The overall accuracy is almost 99% for the messages in test set. That is a quite good score and I am pleased with it.

As we could have seen with the spam messages above, they can get pretty well at creating a message so that it passes a spam filter. With the current accuracy, a spam filter still has 5.44% chances of passing as non-spam.

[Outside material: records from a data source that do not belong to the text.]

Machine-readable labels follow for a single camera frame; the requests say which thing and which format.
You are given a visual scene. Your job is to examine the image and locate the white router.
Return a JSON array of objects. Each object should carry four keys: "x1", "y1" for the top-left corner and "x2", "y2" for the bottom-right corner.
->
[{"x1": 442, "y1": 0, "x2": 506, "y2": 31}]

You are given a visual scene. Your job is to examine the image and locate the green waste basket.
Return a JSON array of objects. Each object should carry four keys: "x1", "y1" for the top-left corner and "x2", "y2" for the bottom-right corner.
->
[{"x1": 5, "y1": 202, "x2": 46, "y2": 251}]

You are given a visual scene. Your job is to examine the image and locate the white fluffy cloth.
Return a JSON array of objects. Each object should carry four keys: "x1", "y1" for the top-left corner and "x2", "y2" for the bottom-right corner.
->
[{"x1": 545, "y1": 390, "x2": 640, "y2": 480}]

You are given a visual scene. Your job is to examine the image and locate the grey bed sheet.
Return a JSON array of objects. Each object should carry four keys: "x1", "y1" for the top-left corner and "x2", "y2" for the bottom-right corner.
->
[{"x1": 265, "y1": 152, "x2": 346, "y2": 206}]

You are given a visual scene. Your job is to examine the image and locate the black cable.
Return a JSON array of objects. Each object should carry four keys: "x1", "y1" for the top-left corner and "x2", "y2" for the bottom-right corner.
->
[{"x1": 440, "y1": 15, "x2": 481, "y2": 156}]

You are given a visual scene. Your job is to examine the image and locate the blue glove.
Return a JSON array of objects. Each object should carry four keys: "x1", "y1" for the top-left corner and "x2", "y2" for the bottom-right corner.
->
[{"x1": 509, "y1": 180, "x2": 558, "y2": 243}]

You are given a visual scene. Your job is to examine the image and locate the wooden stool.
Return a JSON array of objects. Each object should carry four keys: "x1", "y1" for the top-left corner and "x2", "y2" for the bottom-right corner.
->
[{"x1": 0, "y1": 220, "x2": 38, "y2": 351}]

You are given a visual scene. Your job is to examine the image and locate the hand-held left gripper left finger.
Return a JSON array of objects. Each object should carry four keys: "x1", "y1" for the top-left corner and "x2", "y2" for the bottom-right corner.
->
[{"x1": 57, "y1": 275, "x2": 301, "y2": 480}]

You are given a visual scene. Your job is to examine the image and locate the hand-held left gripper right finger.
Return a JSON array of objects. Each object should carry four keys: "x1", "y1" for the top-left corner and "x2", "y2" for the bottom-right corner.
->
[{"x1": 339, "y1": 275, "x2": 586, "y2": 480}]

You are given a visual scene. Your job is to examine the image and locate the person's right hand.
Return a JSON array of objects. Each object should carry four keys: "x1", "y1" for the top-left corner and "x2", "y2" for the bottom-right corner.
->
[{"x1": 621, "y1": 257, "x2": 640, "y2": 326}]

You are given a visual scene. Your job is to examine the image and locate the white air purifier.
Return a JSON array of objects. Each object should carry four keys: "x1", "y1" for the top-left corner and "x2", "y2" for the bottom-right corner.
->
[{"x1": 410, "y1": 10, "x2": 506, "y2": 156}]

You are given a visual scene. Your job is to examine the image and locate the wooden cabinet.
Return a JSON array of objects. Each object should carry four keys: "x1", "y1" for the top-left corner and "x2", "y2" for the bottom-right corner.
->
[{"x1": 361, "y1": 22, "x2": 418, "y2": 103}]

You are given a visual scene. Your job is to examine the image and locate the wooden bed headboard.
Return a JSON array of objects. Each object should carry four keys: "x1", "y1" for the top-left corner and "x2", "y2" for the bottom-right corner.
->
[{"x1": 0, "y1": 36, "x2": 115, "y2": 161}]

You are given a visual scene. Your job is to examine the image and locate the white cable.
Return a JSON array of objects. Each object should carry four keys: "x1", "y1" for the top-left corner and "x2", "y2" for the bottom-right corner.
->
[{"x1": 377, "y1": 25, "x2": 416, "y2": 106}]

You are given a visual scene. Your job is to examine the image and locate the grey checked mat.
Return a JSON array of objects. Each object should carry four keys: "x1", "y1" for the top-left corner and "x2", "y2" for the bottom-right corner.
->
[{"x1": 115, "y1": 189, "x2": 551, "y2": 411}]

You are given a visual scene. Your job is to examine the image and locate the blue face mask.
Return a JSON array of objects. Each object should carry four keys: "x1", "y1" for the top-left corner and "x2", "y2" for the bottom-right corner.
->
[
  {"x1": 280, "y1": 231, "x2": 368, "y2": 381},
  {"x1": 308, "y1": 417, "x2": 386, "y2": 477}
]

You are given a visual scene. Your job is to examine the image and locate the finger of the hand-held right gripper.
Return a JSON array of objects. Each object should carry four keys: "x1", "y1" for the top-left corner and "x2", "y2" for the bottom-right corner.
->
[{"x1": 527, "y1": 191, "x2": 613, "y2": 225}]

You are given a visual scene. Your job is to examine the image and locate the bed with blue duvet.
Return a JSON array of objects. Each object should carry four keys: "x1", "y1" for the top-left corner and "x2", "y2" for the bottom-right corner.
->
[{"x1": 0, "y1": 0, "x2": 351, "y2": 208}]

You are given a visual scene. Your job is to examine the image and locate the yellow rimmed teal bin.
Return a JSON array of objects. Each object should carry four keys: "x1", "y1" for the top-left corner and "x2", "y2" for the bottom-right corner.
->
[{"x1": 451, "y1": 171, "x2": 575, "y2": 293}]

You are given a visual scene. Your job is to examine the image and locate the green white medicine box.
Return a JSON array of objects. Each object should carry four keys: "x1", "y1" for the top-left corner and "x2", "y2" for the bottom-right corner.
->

# Conclusion and next steps

The project's aim was to build a spam filter for SMS messages using the Naive Bayes algorithm. We processed a dataset of approx. 5000 SMS, we split it in train and test datasets, we cleaned the data and used individual word in the training set to create a vocabulary of words, on which we applied Naive Bayes algorithm to calculate the probability that a message would be `spam` or `ham`. From my personal experience, a model accuracy of 80% and above is good but the accuracy of this algorithm has been close to 99%.

## Next steps


- Isolate the 14 messages that were classified incorrectly and try to figure out why the algorithm reached the wrong conclusions.
- Make the filtering process more complex by making the algorithm sensitive to letter case.


I will get back to this project at later stage, while now I have to get to finish another project about K-Means Clustering.